The thyroid gland lies on the trachea directly behind, and sometimes overlapping, the larynx.
Its form varies greatly: in the dog and the cat the gland consists of separate masses that are occasionally connected by an isthmus (Fig. 6.4A); in the horse paired lobes are widely dissociated but connected by an insubstantial isthmus (Fig.
6.4B); in cattle the lobes are connected by a wide isthmus of parenchymal tissue (Fig. 6.4C); in small ruminants the isthmus is inconstant and when present is a mere connective tissue strand. In pigs and humans the thyroid has a more compact form and exhibits a relatively large median (pyramidal) lobe in addition to the lateral lobes to provide a cover on the trachea that extends toward the thoracic inlet (Fig. 6.4D).The gland develops as a median outgrowth from the part of the pharyngeal floor that contributes to the tongue (p. 133). The primordium extends caudally on the ventral surface of the trachea before dividing at its apex into divergent processes that extend dorsolaterally to reach the boundary between the trachea and the esophagus (Fig. 6.5/2). In most mammals the connection with the developing tongue (thyroglossal duct) is never patent, and it later regresses in its entirety.
The mature gland is enclosed within a connective tissue capsule that is loosely attached to neighboring organs. The gland has many follicles that gives it substance, generally brick-red, and a rather granular texture. The surface of the intact organ is irregular in some species (e.g., cattle) but smooth in others (e.g., dog). The tissue is relatively firm, and this consistency, allied to the form, size, and location, enables the lobes to be identified in larger species by palpation caudal to the larynx although not in healthy dogs.

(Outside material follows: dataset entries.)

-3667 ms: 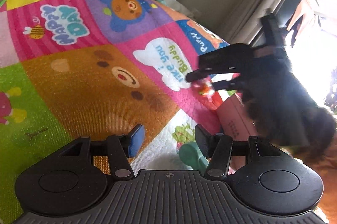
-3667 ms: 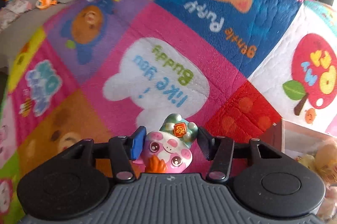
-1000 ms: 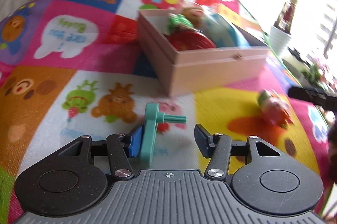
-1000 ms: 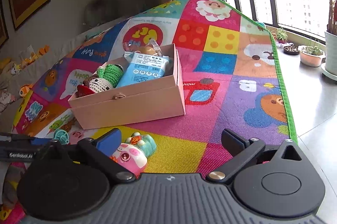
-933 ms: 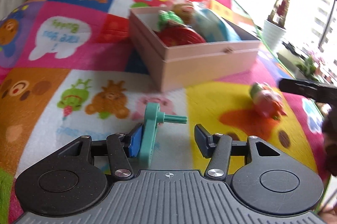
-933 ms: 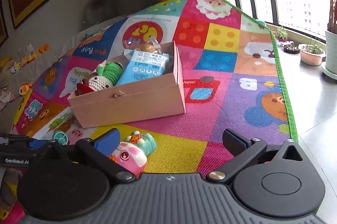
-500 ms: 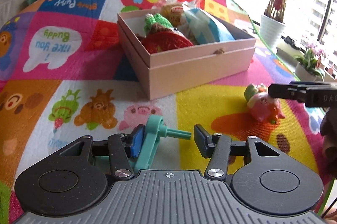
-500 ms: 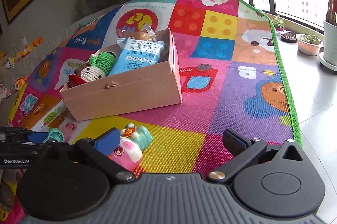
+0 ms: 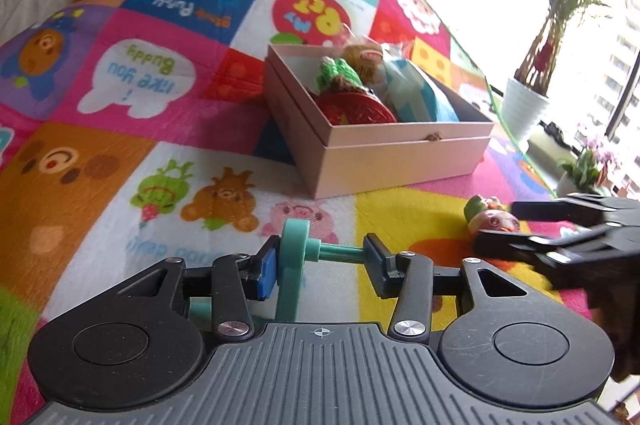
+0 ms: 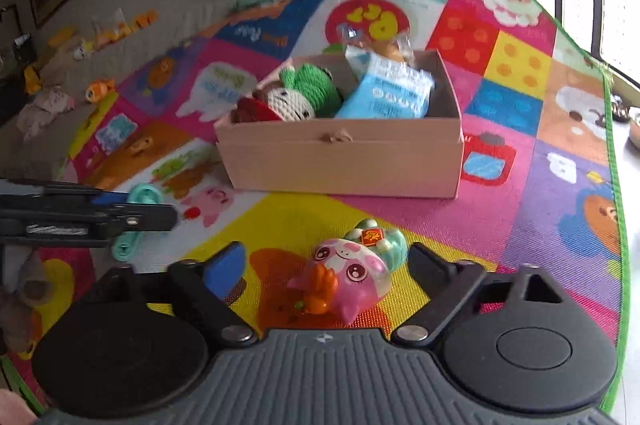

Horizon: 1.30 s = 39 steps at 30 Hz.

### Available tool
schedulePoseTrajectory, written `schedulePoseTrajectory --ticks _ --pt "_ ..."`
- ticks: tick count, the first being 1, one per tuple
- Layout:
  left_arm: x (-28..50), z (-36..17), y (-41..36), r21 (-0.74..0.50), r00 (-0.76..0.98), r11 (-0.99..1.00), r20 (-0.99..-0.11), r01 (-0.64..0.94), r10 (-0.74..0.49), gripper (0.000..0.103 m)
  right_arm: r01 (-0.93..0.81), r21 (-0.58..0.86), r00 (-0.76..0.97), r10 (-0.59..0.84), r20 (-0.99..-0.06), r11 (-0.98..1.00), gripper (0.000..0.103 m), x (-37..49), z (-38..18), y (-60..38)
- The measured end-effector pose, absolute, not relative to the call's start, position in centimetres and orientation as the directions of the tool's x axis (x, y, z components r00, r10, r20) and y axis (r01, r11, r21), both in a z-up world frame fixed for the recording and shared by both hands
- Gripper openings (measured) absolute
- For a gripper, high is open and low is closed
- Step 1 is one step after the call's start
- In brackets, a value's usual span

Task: Organize objects
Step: 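Carry the teal toy with the left tool while the right carries the pig toy over the box, then drop the teal toy into the box with the left tool while the right drops the pig toy in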

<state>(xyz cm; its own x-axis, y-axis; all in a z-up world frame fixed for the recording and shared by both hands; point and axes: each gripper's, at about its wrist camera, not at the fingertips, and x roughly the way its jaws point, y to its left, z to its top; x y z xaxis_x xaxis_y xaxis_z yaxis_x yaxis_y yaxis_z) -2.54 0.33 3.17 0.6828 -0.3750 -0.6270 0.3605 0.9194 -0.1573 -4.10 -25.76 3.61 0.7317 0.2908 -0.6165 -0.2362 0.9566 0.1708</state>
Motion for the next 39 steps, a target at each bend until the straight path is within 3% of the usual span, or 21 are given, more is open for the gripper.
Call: schedulePoseTrajectory --ticks 2,3,5,9,13,17,22,25,31,39 --pt "-3.1 3.6 1.0 -0.158 0.692 0.920 -0.617 0.357 -0.375 0.049 -0.224 0.162 0.714 0.275 -0.643 0.961 0.073 -3.4 3.4 -25.5" --pt "-3.3 3.8 1.3 -0.160 0.695 0.920 -0.613 0.357 -0.376 0.048 -0.228 0.162 0.705 0.277 -0.653 0.960 0.061 -3.3 3.4 -25.6" --pt "-3.4 4.7 1.7 -0.166 0.702 0.918 -0.599 0.361 -0.385 0.048 -0.245 0.173 0.684 0.296 -0.667 0.954 0.047 -3.2 3.6 -26.0" --pt "-2.4 8.0 1.5 -0.158 0.726 0.907 -0.553 0.390 -0.409 0.047 -0.220 0.232 0.718 0.318 -0.619 0.947 0.046 -4.1 5.8 -28.2" --pt "1.4 12.6 -0.4 -0.122 0.767 0.901 -0.485 0.416 -0.420 0.047 -0.198 0.255 0.803 0.306 -0.512 0.947 0.046 -5.5 9.5 -30.6" --pt "8.0 15.6 -3.2 -0.202 0.774 0.888 -0.436 0.412 -0.458 0.047 -0.187 0.245 0.853 0.281 -0.440 0.951 0.046 -6.3 11.7 -32.1" --pt "15.5 14.4 -5.2 -0.382 0.734 0.858 -0.460 0.344 -0.500 0.048 -0.161 0.262 0.857 0.266 -0.442 0.952 0.046 -6.0 11.3 -33.7" --pt "17.0 12.5 -5.4 -0.394 0.738 0.871 -0.486 0.294 -0.468 0.048 -0.132 0.261 0.851 0.244 -0.464 0.956 0.046 -5.3 10.3 -34.5" --pt "15.2 10.6 -2.2 -0.430 0.731 0.852 -0.471 0.298 -0.493 0.047 -0.107 0.265 0.846 0.228 -0.483 0.958 0.046 -3.7 10.0 -34.7" --pt "4.8 7.5 4.2 -0.440 0.696 0.827 -0.470 0.349 -0.544 0.047 -0.212 0.288 0.811 0.333 -0.481 0.934 0.046 3.9 16.6 -31.5"
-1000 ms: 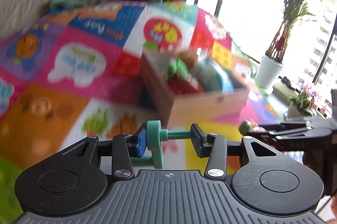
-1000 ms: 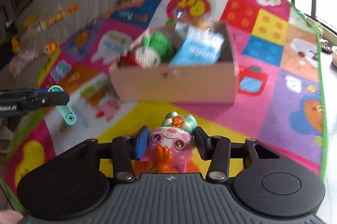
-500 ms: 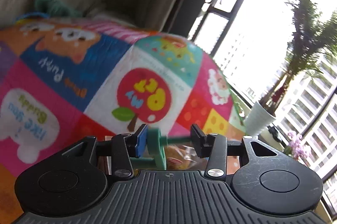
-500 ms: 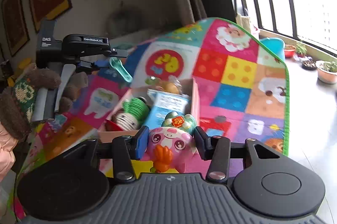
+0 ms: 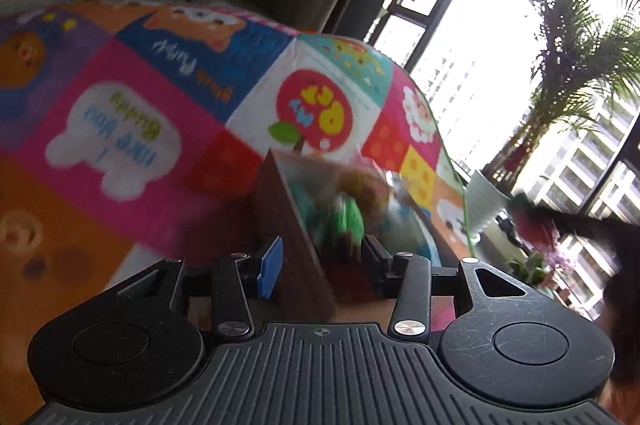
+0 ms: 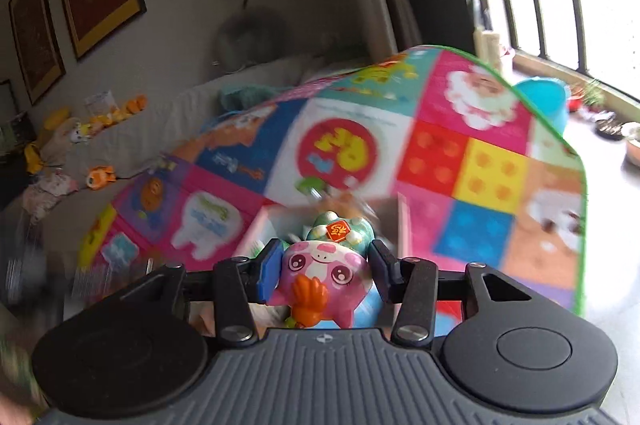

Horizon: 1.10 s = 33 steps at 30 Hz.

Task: Organize objects

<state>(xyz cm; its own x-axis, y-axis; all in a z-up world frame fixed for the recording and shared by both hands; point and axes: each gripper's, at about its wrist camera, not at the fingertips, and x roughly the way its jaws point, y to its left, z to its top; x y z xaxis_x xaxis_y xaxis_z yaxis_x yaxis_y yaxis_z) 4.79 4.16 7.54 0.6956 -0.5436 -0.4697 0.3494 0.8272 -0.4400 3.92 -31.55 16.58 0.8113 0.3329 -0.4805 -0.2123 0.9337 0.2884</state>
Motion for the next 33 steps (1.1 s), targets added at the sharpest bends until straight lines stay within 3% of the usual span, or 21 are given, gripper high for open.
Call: schedulePoseTrajectory --ticks 5,13,18,23,27,29,31,33 --pt "0.3 5.7 7.2 -0.453 0.695 0.816 -0.455 0.358 -0.557 0.047 -0.209 0.360 0.748 0.385 -0.541 0.909 0.046 12.8 17.9 -26.6" --pt "-0.5 4.0 12.2 -0.477 0.731 0.841 -0.474 0.256 -0.492 0.047 -0.132 0.316 0.653 0.322 -0.685 0.939 0.049 21.5 12.7 -20.2" --pt "0.5 4.5 11.8 -0.495 0.734 0.835 -0.471 0.239 -0.489 0.047 -0.177 0.303 0.716 0.334 -0.613 0.936 0.056 17.9 14.8 -22.9" --pt "2.6 6.6 6.7 -0.466 0.706 0.825 -0.463 0.320 -0.536 0.047 -0.219 0.161 0.797 0.272 -0.539 0.962 0.056 10.4 15.8 -27.8" --pt "6.0 6.9 1.1 -0.398 0.675 0.863 -0.547 0.310 -0.495 0.047 -0.224 0.051 0.782 0.211 -0.587 0.973 0.056 6.0 12.6 -30.4" --pt "7.3 6.5 -1.3 -0.328 0.668 0.901 -0.607 0.283 -0.431 0.050 -0.217 0.081 0.757 0.220 -0.615 0.973 0.056 4.8 10.8 -31.6" --pt "7.7 6.3 -2.6 -0.290 0.680 0.920 -0.620 0.265 -0.391 0.058 -0.208 0.107 0.744 0.228 -0.629 0.972 0.055 3.9 9.1 -32.7" --pt "7.7 6.7 -3.0 -0.254 0.691 0.938 -0.635 0.235 -0.345 0.059 -0.222 0.104 0.737 0.237 -0.632 0.969 0.055 3.5 7.7 -32.8"
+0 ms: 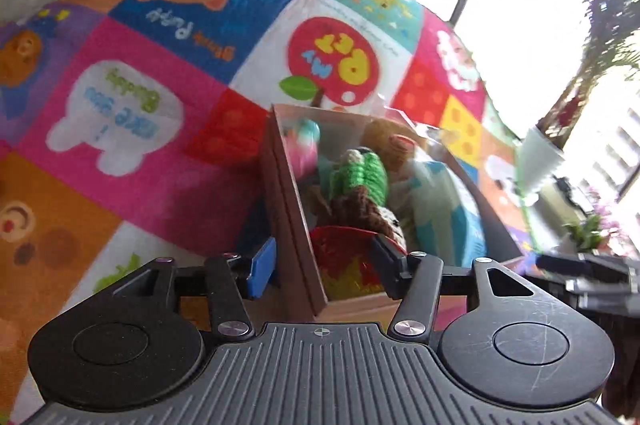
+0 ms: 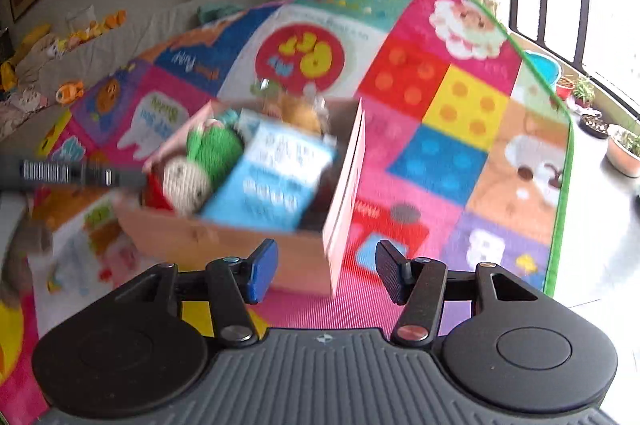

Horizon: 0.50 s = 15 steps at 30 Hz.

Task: Organize objects

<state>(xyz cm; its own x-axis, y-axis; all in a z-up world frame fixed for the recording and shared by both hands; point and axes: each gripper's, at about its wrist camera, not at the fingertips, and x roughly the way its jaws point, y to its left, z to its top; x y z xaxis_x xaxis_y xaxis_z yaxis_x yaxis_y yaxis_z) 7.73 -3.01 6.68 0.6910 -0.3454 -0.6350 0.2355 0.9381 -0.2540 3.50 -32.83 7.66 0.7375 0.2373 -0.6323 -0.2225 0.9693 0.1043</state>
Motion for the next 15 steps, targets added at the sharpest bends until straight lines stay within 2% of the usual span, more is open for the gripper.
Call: schedulePoseTrajectory --ticks 4,6,9,13,15 --pt "7.6 6.9 -2.2 -0.244 0.687 0.951 -0.659 0.188 -0.305 0.053 -0.284 0.100 0.712 0.279 -0.645 0.954 0.055 4.0 5.8 -31.0" --pt "7.2 6.7 -1.6 -0.278 0.671 0.941 -0.662 0.195 -0.335 0.053 -0.285 0.057 0.726 0.254 -0.639 0.957 0.057 4.2 5.4 -29.7" --pt "7.2 6.2 -2.0 -0.252 0.661 0.948 -0.681 0.192 -0.315 0.054 -0.276 0.036 0.733 0.235 -0.638 0.960 0.060 4.6 5.1 -29.2" --pt "8.4 5.8 -2.3 -0.217 0.667 0.966 -0.699 0.144 -0.256 0.055 -0.269 0.047 0.734 0.236 -0.637 0.962 0.060 4.3 5.3 -29.5" --pt "8.6 5.7 -1.8 -0.196 0.664 0.972 -0.712 0.126 -0.230 0.063 -0.262 0.057 0.736 0.237 -0.634 0.963 0.060 4.4 5.3 -29.4"
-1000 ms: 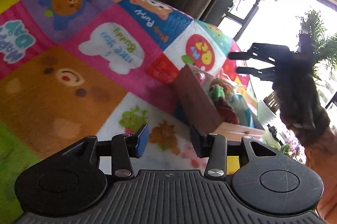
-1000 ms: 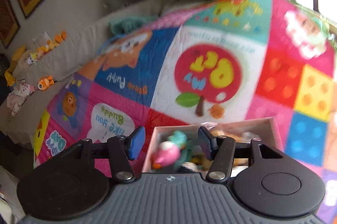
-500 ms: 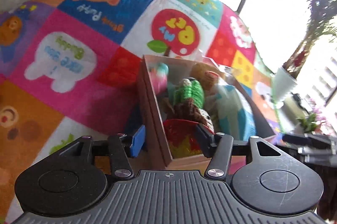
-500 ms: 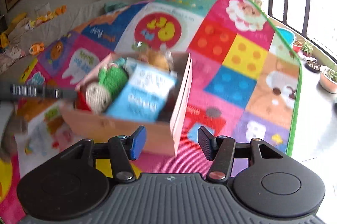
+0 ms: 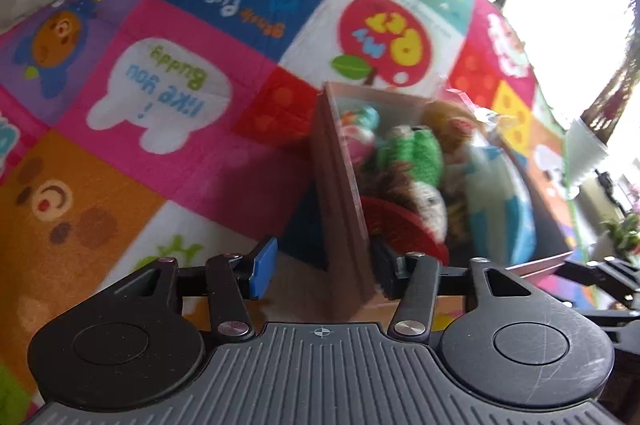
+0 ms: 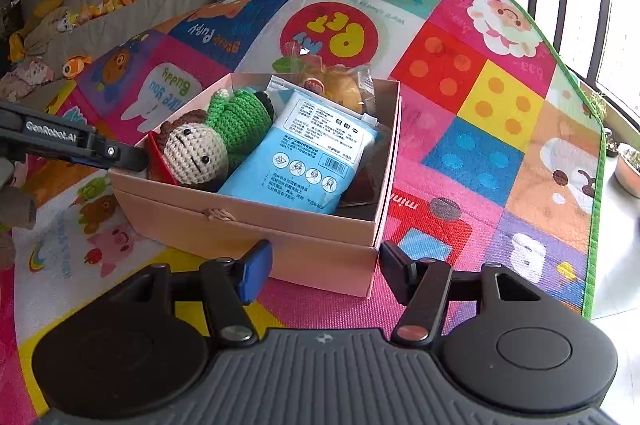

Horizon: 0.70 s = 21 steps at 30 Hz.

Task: Organize objects

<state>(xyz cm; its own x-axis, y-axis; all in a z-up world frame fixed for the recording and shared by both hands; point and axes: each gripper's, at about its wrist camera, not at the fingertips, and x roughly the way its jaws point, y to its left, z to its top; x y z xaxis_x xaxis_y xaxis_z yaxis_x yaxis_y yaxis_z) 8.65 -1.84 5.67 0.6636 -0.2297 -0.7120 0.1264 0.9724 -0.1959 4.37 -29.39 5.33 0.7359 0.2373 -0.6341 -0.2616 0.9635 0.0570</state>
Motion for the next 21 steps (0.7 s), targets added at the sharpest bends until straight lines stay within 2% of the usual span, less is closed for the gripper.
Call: schedulePoseTrajectory --ticks 2,7,10,11,15,19,20,21 --pt "8.3 5.7 -0.9 -0.189 0.672 0.977 -0.711 0.101 -0.208 0.068 -0.264 0.080 0.735 0.254 -0.628 0.961 0.060 4.5 5.4 -29.1" --pt "8.5 5.8 2.1 -0.156 0.708 0.988 -0.695 0.014 -0.120 0.072 -0.302 0.110 0.722 0.303 -0.622 0.947 0.060 6.2 5.4 -26.0" --pt "10.1 5.2 4.1 -0.131 0.734 0.991 -0.676 -0.026 -0.071 0.091 -0.286 0.125 0.722 0.300 -0.623 0.950 0.060 7.7 5.6 -23.9" --pt "10.7 4.8 4.8 -0.126 0.738 0.991 -0.673 -0.043 -0.053 0.102 -0.280 0.122 0.726 0.294 -0.622 0.952 0.060 8.1 5.6 -23.3" --pt "11.7 3.5 7.2 -0.260 0.725 0.964 -0.675 -0.055 -0.141 0.103 -0.274 0.077 0.743 0.262 -0.616 0.959 0.062 8.8 5.6 -21.8" --pt "10.0 3.8 6.9 -0.237 0.776 0.971 -0.618 -0.035 -0.123 0.103 -0.247 0.054 0.742 0.225 -0.631 0.968 0.063 8.6 5.3 -21.8" --pt "9.2 4.1 6.6 -0.219 0.794 0.975 -0.597 -0.029 -0.110 0.103 -0.222 0.054 0.742 0.205 -0.639 0.974 0.067 8.3 5.3 -22.1" --pt "8.1 4.4 6.3 -0.208 0.809 0.978 -0.577 -0.015 -0.111 0.103 -0.204 0.066 0.743 0.198 -0.639 0.977 0.075 7.8 5.3 -22.4"
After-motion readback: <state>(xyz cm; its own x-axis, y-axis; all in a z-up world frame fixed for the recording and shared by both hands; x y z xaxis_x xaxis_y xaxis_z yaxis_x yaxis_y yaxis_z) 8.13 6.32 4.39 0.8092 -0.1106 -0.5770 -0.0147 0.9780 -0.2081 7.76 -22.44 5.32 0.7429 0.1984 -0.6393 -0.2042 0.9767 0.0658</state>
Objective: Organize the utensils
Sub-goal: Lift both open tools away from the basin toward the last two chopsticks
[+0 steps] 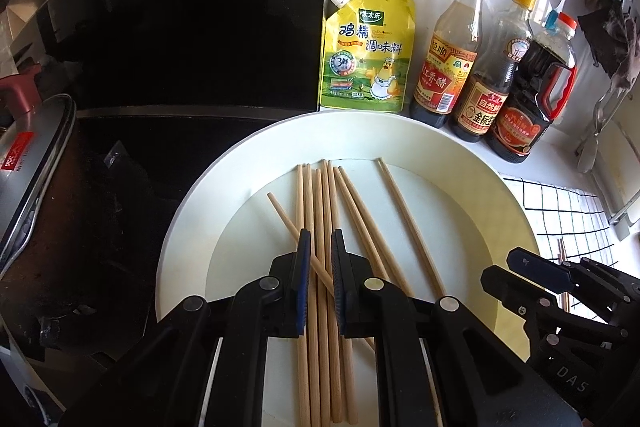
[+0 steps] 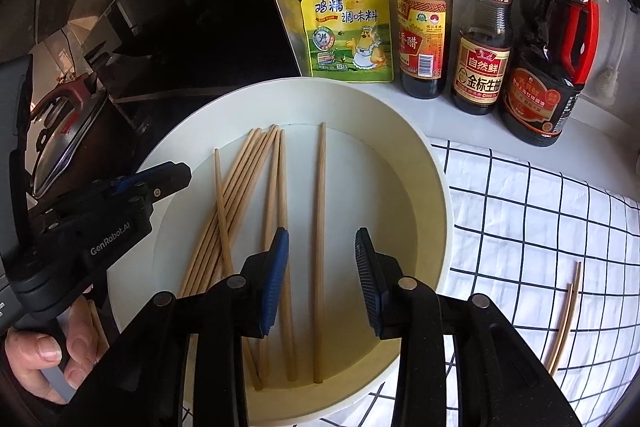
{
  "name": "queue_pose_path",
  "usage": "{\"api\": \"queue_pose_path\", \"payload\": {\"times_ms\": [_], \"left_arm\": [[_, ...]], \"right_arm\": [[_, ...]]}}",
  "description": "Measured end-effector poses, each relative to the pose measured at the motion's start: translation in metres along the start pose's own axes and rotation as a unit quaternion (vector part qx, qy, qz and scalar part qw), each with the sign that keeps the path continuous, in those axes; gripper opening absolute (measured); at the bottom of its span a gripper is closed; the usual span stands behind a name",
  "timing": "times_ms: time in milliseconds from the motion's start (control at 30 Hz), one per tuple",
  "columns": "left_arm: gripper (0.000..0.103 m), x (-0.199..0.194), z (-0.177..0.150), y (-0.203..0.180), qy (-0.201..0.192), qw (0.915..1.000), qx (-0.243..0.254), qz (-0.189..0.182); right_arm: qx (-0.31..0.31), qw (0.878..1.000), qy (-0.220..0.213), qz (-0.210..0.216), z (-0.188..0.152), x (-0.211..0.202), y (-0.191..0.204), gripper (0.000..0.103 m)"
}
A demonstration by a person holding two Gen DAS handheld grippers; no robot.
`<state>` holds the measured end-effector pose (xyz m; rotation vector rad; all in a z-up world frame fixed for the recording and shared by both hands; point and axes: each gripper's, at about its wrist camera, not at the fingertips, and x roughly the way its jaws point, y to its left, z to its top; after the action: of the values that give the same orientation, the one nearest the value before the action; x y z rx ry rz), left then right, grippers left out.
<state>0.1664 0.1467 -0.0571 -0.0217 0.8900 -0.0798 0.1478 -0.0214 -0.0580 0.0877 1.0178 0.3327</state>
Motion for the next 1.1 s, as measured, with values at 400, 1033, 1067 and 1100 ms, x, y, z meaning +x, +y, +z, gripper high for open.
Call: {"api": "queue_pose_path", "payload": {"times_ms": [400,1033,1067,1100], "left_arm": [[0.011,-0.011,-0.005,0.000,-0.006,0.9999,0.006,0.013],[0.011,-0.044,-0.003,0.001,-0.023,0.9997,0.001,0.009],[0.011,-0.046,-0.002,0.000,-0.024,0.9997,0.002,0.007],[0.011,-0.048,-0.002,-0.002,-0.025,0.9997,0.002,0.006]], "right_arm": [[0.000,1.000,-0.004,0.008,-0.001,-0.007,-0.001,0.034],[-0.006,0.999,-0.025,0.020,-0.013,-0.036,0.001,0.037],[-0.005,0.999,-0.027,0.019,-0.015,-0.039,-0.001,0.038],[-0.005,0.999,-0.029,0.018,-0.018,-0.043,-0.003,0.038]]}}
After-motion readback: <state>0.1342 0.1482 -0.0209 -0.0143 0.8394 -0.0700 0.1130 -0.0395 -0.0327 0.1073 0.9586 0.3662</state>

The size of the thyroid gland varies greatly, depending to a large extent on the iodine content of the diet. Because iodine deficiency leads to enlargement (goiter), iodine is added to table salt in many parts of the world.
In dogs the relative weight of the thyroid may vary by a factor of as much as 6, although the increasing use of commercial foods (of uniform composition) now tends to reduce this variation. Average dimensions in medium-sized dogs are of the order of 6 ? 1.5 ? 0.5 cm. Accessory masses of thyroid tissue are sometimes located along the cervical trachea and are occasionally carried into the thorax by the descending heart.
FIG. 6.4 The thyroid gland of the (A) dog, (B) horse, (C) cattle, and (D) pig. The inset to (D) illustrates the subtracheal connection in transverse section in the pig. 1, Isthmus; 2, trachea; 3, cricopharyngeus.
The gland is mainly supplied by the cranial thyroid artery, which arises from the common carotid artery and arches around the cranial pole. A subsidiary supply is occasionally provided by a caudal thyroid artery, which takes a more proximal origin. In the dog the two vessels are connected by a substantial anastomosis along the dorsal margin. The venous drainage is to the internal jugular vein. The glandular tissue receives both sympathetic and parasympathetic fibers routed through the cranial cervical ganglia and the laryngeal branches of the vagus nerves, respectively. The fibers are
predominantly vasomotor, and denervation has little effect on secretory activity. The main lymph drainage of the thyroid in the dog proceeds to the cranial deep cervical nodes.
FIG. 6.5 The pharyngeal primordia of certain endocrine structures; dorsal view, schematic. 1, Thyroglossal duct; 2, thyroid gland; 3, first pharyngeal pouch; 3', external acoustic meatus; 4, palatine tonsil (second pouch); 5, parathyroid III; 6, thymus; 7, parathyroid IV; 8, ultimobranchial body.
A small portion of the parenchyma is provided by parafollicular (or C) cells. These appear to have their origin in the ultimobranchial bodies that derive from epithelial clusters of the fourth pharyngeal pouches that are invaded by neural crest cells (Fig. 6.5/8). C cells produce calcitonin, a hormone antagonistic to parathormone in some species. This hormone also seems to play a role in fetal bone growth, and it protects the maternal skeleton against excessive demineralization.
The thyroid hormones, which regulate metabolism and growth, are produced by the follicular cells that compose the bulk of the parenchyma. They are stored in the follicular fluid and later broken down to yield the final products, which are released into the bloodstream.